Wann sollten Sie Pilze also herausdrehen? Und wann ist das Abschneiden sinnvoll? Alles dazu lesen Sie hier.
Beim Pilzesammeln gibt es zwei gängige Methoden: Man kann den Fruchtkörper mit einem Messer knapp über dem Boden abschneiden oder ihn vorsichtig aus dem Erdreich herausdrehen. Einen grundsätzlich besseren Weg gibt es nicht.
Für viele Speisepilze ist vorsichtiges Herausdrehen eine gute Wahl. Dabei wird der gesamte Fruchtkörper mitsamt dem unteren Stielbereich aus dem Boden gelöst. Anschließend kann man Erde und Substratreste entfernen.
Das Abschneiden mit einem Messer hat dagegen den Vorteil, dass der Pilz sauber und schnell geerntet werden kann. Gerade bei Pilzen, die in Gruppen wachsen, lässt sich so gezielt ein einzelner Fruchtkörper entnehmen.
Ein verbreiteter Irrglaube lautet, dass man das unterirdische Pilzgeflecht (das sogenannte Myzel) durch Abschneiden schont und durch Herausdrehen beschädigt. So einfach ist es jedoch nicht. Der sichtbare Pilz ist lediglich der Fruchtkörper des Organismus. Das eigentliche Myzel befindet sich überwiegend im Boden oder im jeweiligen Substrat. Ob ein Pilz abgeschnitten oder herausgedreht wird, entscheidet daher nicht allein darüber, ob das Myzel Schaden nimmt.
Wichtiger ist, vorsichtig und ohne unnötige Bodenverletzungen zu ernten. Wer Pilze mit Gewalt herausreißt oder den Waldboden dabei großflächig aufwühlt, kann die Umgebung stärker beeinträchtigen als jemand, der einen einzelnen Fruchtkörper vorsichtig entnimmt.

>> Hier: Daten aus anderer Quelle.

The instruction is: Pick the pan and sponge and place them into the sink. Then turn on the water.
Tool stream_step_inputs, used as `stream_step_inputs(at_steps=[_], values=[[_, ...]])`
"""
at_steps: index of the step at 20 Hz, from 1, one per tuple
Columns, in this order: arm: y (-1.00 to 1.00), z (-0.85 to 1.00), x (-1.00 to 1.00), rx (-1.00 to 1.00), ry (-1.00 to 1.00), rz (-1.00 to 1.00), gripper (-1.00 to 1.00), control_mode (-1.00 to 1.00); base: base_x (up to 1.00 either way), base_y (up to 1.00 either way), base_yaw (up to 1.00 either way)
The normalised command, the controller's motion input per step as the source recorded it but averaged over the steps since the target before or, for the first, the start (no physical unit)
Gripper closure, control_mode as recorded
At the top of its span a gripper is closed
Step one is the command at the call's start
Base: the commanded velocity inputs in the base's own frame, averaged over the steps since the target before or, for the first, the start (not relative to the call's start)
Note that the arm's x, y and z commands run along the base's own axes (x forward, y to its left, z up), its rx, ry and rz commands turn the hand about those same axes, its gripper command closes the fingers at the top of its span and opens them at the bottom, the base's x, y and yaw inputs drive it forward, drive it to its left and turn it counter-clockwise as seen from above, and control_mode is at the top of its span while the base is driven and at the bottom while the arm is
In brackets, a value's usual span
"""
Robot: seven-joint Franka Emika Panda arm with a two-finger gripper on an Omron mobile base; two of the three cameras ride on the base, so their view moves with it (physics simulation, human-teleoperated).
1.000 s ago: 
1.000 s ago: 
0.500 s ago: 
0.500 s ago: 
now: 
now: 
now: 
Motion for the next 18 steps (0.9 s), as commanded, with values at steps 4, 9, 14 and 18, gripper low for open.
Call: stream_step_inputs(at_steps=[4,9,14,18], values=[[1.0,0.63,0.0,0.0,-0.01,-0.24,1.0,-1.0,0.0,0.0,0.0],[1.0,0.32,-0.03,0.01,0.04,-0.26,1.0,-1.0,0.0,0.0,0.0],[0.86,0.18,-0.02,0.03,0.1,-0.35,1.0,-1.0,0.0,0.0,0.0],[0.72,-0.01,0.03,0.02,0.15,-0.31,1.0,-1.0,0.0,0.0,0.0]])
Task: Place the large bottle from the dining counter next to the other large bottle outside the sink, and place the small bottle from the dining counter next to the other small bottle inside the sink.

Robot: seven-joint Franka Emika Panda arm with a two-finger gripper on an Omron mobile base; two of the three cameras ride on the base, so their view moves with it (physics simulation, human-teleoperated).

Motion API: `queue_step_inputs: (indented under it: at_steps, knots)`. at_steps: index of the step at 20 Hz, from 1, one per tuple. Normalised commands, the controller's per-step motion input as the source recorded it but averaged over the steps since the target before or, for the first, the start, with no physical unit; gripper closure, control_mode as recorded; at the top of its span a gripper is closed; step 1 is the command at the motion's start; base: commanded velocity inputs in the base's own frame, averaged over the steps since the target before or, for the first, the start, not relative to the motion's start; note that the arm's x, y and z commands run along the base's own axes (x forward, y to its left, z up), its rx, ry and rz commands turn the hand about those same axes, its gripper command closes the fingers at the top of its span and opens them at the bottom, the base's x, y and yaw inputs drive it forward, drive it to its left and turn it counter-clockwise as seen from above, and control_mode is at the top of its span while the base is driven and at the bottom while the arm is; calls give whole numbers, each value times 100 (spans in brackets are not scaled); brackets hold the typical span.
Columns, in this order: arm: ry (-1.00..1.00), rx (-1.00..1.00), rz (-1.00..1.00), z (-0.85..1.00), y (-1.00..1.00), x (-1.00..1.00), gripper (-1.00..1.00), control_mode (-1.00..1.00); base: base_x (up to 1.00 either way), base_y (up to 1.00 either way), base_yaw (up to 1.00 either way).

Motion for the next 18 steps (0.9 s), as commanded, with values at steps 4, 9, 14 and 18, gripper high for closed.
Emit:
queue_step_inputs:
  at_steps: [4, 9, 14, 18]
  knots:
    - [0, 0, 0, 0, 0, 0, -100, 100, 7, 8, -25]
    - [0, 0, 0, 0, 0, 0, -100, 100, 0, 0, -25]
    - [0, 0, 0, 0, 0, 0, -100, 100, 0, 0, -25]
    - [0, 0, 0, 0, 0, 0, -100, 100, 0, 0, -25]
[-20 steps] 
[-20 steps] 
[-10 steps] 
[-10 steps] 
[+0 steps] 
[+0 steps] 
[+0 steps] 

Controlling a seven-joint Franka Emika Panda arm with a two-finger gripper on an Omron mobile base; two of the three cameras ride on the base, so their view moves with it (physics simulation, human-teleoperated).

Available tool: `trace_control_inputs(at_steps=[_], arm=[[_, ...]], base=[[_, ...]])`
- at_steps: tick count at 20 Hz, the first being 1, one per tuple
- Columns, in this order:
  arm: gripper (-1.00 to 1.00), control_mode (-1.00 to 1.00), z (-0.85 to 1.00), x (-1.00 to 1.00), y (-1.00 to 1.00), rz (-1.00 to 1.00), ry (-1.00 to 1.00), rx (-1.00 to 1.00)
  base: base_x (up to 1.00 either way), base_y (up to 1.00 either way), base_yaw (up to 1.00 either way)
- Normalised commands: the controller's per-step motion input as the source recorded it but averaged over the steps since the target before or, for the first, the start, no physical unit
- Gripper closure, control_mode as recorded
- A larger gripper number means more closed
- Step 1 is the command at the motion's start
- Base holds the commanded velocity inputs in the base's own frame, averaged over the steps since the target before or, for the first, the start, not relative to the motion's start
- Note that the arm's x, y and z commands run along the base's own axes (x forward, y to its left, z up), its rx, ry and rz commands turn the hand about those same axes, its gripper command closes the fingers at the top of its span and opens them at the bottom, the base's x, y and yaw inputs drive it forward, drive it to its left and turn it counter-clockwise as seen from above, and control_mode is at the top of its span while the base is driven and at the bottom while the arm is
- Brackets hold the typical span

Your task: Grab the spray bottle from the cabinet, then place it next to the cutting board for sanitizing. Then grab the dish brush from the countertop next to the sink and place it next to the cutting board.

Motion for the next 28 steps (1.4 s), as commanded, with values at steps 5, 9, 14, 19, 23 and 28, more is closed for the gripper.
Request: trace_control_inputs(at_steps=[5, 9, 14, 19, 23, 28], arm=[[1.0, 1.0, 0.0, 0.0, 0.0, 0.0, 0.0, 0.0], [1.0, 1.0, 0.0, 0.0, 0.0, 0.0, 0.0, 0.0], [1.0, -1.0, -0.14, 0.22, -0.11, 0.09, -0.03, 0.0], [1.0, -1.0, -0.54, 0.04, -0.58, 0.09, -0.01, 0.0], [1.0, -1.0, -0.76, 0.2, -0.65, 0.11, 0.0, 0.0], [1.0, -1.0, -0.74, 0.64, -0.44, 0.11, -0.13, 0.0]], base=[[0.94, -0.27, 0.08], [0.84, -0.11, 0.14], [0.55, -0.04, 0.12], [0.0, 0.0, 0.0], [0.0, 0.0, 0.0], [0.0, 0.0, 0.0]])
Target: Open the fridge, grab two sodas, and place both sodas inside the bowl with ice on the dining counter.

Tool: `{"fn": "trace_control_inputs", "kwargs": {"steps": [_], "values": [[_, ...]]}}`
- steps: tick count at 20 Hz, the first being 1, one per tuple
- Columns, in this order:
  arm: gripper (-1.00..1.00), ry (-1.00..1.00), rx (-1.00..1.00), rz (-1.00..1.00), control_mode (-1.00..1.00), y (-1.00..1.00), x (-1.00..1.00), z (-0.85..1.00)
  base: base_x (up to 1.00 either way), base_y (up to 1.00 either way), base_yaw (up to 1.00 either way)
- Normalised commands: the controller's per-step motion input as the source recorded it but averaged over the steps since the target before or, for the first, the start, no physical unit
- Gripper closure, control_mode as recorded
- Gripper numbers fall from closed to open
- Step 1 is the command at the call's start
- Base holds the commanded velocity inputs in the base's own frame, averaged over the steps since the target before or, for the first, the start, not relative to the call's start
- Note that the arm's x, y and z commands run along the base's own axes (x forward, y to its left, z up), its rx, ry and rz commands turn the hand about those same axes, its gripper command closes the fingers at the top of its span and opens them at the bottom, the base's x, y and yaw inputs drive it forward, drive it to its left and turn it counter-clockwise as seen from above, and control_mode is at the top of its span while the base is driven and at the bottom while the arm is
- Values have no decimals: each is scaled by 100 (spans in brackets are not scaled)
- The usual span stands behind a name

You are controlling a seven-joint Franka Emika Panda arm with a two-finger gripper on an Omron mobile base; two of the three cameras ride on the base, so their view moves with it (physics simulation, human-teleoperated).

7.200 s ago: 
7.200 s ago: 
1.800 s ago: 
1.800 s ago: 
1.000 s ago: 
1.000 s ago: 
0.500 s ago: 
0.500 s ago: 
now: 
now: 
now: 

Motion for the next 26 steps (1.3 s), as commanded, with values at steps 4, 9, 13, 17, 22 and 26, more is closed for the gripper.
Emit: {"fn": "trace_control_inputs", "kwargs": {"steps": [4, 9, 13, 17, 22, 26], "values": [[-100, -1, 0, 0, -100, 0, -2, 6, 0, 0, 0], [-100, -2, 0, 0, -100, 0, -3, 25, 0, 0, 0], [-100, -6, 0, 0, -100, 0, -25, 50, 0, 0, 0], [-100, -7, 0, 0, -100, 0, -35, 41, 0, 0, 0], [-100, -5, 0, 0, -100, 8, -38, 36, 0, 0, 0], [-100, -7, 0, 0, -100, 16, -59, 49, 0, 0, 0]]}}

Beim Abschneiden sollte man nicht tief in den Boden stechen. Ein sauberer Schnitt knapp über dem Untergrund reicht in der Regel aus.
Das Herausdrehen kann sinnvoll sein, wenn der untere Stielbereich wichtige Merkmale für die Bestimmung der Pilzart enthält. Das ist vor allem bei der Pilzkontrolle relevant: Für eine sichere Bestimmung sind Hut, Lamellen oder Röhren wichtig. Auch Form und Beschaffenheit der Stielbasis liefern oft entscheidende Hinweise. Wer den Pilz einfach abschneidet, entfernt möglicherweise genau dieses Merkmal.
Deshalb gilt beim Sammeln unbekannter Pilze: Nicht vorschnell abschneiden, sondern den gesamten Fruchtkörper möglichst unbeschädigt entnehmen. Das erleichtert die Bestimmung.
Entscheidend ist weniger die Frage „Schneiden oder Drehen?“, als die Art und Weise der Ernte. Wer Speisepilze sammelt, sollte den Waldboden möglichst schonen, keine unnötigen Flächen zertrampeln und nur die Pilze mitnehmen, die tatsächlich gebraucht werden. Auch junge oder sehr alte Exemplare müssen nicht unbedingt gesammelt werden.
Außerdem sollte man keine Pilze zerstören, die man nicht ernten möchte.